__Assignment__. Find the lines of data that contain the string "camera", then list them.

┌─ Supplied information

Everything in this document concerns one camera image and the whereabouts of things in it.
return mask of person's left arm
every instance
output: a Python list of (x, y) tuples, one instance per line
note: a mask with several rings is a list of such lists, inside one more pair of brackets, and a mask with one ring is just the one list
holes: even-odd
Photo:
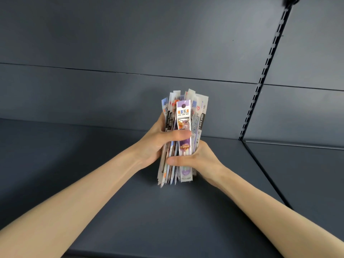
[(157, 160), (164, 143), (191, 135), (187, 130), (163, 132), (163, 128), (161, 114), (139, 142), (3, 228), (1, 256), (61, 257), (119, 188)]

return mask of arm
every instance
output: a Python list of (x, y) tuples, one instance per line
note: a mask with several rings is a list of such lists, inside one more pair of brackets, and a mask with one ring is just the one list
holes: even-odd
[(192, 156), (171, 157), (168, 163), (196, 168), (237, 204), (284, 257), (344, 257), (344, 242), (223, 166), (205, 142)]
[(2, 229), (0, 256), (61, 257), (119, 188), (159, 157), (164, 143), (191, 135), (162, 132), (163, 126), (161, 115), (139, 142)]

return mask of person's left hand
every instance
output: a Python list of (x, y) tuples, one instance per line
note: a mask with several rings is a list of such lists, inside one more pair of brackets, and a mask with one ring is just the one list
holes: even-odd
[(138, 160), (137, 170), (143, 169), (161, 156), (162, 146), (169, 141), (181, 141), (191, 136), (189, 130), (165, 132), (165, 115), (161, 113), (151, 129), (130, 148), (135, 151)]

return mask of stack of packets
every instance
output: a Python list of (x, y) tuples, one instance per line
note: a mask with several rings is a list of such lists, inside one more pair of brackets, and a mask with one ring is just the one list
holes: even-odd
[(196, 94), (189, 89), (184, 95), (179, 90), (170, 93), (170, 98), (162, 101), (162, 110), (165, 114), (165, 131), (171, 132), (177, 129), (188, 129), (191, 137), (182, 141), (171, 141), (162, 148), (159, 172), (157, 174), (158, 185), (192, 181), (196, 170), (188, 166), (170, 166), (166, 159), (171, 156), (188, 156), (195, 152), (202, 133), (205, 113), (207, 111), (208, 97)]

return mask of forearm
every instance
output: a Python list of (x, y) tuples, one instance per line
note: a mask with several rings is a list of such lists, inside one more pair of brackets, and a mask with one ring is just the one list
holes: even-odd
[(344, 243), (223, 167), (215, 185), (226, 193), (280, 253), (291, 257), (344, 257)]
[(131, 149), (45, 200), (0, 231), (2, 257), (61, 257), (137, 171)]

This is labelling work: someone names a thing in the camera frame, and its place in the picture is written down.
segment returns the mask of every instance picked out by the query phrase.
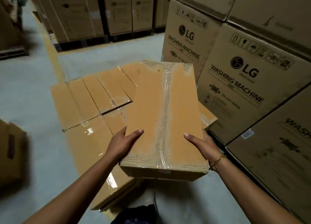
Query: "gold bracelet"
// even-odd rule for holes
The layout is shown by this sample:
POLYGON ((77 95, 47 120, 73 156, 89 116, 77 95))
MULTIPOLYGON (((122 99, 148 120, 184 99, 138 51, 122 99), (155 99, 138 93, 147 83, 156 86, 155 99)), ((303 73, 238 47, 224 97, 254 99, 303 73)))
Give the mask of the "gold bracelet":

└─

__Problem solution__.
Everything in this document concerns one camera image and the whereabouts of things in it.
This is labelling work: someone names a thing in the camera frame, and its place in the picture is written down.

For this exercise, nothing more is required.